Boot NVIDIA Jetson Nano Developer Kit from a mass storage USB device. This includes Jetson Nano 2GB, and may also work with the TX1. This setup is done from the Jetson Development Kit itself.

Work In Progress

WARNING: This is a low level system change. You may have issues which are not easily solved. You should do this working on a freshly flashed micro SD card, and certainly do not attempt this with valuable data on the card itself. A serial debug console is useful if things go wrong.

A new feature of JetPack 4.5 (L4T 32.5) is the ability to boot from a USB device with mass storage class and bulk only protocol. This includes devices such as a USB HDD, USB SSD and flash drives.

Under JetPack 4.5 (L4T 32.5) there is an issue on Jetson Nano that it was not able to load kernel, kernel-dtb and initrd from USB or NVME. There is fix for this issue, a script is provided here for the fix.

In order to setup a Jetson to boot from a USB device, there are several steps.

Step 1: Boot the Jetson

During the initial setup of L4T 32.5, the firmware for all Jetson Nano developer kits relocate the boot firmware from the micro SD card to the Jetson module integrated QSPI-NOR flash memory. This also changes the layout of the SD card.
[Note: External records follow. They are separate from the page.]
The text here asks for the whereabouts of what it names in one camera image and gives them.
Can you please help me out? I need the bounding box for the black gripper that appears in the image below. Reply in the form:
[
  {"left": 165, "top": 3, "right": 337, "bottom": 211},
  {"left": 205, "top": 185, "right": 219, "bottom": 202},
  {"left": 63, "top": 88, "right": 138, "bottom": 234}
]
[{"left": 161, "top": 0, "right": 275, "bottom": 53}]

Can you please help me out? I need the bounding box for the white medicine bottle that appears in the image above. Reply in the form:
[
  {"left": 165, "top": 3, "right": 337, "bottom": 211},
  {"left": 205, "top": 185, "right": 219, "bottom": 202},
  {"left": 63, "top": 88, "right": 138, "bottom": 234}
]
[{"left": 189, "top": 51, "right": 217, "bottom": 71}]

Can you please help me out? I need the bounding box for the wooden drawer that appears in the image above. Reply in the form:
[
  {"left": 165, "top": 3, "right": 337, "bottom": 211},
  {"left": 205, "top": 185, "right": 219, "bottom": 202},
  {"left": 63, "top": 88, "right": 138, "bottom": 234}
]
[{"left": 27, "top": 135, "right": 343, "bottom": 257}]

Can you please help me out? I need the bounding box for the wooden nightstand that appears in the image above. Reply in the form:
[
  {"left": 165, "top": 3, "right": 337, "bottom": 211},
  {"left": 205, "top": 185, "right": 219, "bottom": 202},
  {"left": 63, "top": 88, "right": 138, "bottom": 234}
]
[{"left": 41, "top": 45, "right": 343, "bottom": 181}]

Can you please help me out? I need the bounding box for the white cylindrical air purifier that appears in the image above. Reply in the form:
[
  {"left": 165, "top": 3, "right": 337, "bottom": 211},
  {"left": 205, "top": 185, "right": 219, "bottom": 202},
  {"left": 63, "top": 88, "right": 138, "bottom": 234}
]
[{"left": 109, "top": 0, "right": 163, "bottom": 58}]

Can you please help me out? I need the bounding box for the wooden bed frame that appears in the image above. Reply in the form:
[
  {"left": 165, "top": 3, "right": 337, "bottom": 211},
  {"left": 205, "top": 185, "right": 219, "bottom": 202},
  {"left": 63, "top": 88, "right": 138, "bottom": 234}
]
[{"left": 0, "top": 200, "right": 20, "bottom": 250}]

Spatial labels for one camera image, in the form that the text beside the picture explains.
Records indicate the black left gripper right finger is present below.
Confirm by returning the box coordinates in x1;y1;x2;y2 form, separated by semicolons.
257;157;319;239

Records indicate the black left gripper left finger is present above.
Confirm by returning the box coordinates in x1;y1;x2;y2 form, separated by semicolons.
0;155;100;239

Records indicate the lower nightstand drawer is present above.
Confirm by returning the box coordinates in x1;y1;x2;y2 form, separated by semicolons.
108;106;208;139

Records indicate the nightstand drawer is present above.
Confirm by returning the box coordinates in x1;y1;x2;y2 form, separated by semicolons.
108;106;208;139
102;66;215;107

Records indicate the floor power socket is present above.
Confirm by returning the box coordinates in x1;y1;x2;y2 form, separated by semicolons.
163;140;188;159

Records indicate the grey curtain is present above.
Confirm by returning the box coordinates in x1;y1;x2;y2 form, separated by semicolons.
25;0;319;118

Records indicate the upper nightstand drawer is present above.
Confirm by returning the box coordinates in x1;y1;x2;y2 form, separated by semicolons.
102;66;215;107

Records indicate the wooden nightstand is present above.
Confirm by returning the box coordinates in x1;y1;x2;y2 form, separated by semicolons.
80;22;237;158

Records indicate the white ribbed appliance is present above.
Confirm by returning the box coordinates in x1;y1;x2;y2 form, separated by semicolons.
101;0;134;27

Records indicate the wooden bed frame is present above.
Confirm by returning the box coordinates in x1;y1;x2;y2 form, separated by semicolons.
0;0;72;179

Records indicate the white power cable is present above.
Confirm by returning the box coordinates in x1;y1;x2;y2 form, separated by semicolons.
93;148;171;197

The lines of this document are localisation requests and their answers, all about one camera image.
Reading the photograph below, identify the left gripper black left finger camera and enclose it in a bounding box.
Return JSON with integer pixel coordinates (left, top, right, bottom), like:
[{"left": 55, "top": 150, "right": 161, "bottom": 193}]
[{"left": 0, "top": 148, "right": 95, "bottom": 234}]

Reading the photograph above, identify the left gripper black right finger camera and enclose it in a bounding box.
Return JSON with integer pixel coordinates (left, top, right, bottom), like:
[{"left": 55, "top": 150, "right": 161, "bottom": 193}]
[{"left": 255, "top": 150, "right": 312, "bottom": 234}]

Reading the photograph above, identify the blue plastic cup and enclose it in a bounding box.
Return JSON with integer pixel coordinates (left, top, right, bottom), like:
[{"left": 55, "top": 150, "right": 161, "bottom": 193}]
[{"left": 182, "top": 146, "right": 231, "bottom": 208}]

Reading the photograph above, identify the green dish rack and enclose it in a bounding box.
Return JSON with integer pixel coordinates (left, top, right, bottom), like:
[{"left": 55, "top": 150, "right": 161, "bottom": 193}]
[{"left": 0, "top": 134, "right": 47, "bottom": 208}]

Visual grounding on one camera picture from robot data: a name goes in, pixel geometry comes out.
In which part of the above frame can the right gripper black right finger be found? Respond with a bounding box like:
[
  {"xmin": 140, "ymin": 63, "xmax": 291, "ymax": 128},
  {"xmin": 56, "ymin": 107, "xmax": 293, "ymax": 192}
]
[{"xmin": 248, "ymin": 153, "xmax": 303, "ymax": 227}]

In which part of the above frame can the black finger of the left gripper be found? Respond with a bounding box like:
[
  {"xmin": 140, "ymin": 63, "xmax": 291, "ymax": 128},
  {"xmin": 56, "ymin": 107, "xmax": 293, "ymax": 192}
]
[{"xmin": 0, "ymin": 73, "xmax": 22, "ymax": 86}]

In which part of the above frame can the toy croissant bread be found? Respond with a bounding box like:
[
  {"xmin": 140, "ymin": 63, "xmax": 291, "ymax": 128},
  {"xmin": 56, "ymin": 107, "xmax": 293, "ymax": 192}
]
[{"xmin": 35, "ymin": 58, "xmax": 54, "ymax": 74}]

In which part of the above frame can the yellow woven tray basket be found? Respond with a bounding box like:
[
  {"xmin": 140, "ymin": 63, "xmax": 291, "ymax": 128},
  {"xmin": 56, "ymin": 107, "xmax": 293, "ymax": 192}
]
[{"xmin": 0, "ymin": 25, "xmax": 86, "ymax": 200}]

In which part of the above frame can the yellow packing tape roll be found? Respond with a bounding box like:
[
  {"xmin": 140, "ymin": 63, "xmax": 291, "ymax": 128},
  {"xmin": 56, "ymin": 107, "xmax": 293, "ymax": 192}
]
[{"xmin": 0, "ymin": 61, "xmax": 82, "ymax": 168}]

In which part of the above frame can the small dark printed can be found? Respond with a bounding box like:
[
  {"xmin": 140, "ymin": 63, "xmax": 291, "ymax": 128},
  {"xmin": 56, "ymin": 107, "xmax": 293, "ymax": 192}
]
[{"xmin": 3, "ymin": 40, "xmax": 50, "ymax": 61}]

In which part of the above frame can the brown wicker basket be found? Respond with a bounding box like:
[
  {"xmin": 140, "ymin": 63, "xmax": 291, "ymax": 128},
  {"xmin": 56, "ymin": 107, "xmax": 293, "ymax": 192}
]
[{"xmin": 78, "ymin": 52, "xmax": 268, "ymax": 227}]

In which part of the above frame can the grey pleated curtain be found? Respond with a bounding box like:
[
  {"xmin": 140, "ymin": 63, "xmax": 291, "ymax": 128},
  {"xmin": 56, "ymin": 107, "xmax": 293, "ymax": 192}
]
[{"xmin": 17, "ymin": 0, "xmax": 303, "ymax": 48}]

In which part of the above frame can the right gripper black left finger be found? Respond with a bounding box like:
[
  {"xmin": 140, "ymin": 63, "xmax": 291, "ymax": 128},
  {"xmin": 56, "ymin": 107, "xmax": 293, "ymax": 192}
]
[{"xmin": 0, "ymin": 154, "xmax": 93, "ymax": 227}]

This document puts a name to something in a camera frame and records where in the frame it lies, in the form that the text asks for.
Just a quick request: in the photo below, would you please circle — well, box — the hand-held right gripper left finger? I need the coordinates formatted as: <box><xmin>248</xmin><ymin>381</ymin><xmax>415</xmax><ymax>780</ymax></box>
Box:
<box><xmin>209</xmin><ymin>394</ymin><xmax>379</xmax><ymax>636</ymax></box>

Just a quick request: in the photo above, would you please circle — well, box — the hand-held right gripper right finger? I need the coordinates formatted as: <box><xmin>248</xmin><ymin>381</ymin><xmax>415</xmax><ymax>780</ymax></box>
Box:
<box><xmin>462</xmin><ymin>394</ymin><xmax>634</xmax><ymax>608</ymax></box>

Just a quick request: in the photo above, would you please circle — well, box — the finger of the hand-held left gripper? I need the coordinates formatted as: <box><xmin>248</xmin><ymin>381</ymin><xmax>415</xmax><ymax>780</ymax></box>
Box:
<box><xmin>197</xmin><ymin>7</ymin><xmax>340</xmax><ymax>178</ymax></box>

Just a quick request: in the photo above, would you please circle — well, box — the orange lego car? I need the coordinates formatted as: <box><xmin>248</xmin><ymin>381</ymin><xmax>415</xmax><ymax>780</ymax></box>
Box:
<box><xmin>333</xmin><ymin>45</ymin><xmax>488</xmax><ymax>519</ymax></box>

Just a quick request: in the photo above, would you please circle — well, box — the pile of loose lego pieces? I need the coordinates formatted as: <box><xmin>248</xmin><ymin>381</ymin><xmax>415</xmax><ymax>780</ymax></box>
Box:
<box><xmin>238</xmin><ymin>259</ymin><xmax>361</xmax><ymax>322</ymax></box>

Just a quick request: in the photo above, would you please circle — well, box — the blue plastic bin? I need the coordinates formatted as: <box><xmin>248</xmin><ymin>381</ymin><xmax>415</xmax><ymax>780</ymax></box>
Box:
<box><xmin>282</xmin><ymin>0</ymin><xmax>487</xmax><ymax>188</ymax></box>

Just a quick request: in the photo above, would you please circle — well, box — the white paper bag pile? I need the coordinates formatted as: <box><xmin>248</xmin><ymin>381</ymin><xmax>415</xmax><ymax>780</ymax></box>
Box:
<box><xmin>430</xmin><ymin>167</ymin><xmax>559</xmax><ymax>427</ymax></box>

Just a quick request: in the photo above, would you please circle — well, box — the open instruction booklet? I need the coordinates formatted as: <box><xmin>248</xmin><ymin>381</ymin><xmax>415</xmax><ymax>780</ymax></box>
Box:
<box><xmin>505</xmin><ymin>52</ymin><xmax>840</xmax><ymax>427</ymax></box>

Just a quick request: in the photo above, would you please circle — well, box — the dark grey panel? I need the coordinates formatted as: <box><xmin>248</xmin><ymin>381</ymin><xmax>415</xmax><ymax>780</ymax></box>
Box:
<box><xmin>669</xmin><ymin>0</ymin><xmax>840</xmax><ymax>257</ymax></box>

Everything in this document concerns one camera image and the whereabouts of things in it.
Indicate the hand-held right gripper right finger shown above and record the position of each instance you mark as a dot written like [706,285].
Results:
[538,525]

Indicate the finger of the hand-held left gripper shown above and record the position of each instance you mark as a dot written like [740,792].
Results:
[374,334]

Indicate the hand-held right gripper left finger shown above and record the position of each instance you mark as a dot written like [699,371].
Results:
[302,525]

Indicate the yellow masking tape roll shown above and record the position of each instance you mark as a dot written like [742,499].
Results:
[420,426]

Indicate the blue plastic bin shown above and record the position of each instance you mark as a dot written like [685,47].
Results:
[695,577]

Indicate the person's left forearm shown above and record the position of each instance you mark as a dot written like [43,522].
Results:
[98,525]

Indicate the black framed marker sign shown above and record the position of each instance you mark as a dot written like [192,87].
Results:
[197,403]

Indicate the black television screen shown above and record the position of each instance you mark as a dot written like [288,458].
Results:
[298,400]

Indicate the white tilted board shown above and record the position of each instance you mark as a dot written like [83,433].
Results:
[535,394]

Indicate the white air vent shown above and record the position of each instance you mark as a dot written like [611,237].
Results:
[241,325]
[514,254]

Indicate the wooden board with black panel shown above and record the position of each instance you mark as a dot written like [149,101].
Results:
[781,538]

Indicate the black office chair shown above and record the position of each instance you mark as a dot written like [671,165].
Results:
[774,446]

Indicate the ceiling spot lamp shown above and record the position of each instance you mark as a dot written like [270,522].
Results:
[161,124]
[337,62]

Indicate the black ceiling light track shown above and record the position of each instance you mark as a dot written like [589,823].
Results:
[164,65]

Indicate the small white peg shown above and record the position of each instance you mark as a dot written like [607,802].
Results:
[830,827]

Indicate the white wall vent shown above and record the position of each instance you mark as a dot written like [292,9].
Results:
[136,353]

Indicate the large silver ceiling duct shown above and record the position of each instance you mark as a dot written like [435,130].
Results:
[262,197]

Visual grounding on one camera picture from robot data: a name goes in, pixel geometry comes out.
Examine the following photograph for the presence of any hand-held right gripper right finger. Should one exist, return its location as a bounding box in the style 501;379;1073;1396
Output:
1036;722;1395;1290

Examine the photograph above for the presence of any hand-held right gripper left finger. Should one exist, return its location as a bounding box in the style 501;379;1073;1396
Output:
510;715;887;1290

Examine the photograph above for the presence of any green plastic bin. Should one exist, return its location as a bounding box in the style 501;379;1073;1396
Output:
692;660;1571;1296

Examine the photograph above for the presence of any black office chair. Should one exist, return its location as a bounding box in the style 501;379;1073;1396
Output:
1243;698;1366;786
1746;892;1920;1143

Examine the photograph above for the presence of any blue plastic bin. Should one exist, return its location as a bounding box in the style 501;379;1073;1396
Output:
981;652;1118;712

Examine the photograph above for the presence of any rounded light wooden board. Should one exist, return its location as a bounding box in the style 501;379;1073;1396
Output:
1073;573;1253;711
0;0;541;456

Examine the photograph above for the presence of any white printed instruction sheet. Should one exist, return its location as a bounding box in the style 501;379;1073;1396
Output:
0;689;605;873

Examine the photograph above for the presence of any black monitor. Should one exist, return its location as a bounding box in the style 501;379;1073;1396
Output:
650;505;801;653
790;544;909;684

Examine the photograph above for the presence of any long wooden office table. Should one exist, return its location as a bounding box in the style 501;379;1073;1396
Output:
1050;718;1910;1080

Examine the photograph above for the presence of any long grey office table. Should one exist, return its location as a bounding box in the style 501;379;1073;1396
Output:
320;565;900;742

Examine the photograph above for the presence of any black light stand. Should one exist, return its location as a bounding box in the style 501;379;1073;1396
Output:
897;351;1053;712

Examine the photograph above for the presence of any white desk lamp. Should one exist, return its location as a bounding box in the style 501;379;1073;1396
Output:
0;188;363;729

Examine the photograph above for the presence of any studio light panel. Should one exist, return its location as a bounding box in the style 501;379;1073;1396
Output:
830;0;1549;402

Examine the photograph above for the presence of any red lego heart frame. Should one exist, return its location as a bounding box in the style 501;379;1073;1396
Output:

Step 2: Prepare the USB Drive

Plug in the USB drive.

Prepare the USB drive (preferably USB 3.0+, SSD, HDD, or SATA->USB) by formatting the disk as ext4, gpt with a partition. It is easier if you only plug in one USB drive during this procedure. When finished, the disk should show as /dev/sda1 or similar. Note: Make sure that the partition is ext4, as NTSF will appear to copy correctly but cause issues later on. Typically it is easiest to set the volume label for later use during this process.

Mount the disk. If you are using a desktop, you can do this by clicking on the disks icon.

Step 3: For Jetson Nano Developer Kits (include 2GB) Only

Install the payload updater to fix a loading issue.

$ ./installNanoPayloadUpdater.sh

Note: that this updates the file /usr/sbin/l4t_payload_updater_t210 on the SD card.

Step 4

Copy the application area of the micro SD card to the USB drive. copyRootToUSB.sh copies the contents of the entire system micro SD card to the USB drive. Naturally, the USB drive storage should be larger than the micro SD card. Note: Make sure that the USB drive is mounted before running the script. In order to copyRootToUSB:

usage: ./copyRootToUSB.sh [OPTIONS]

  -d | --directory     Directory path to parent of kernel

  -v | --volume_label  Label of Volume to lookup

  -p | --path          Device Path to USB drive (e.g. /dev/sda1)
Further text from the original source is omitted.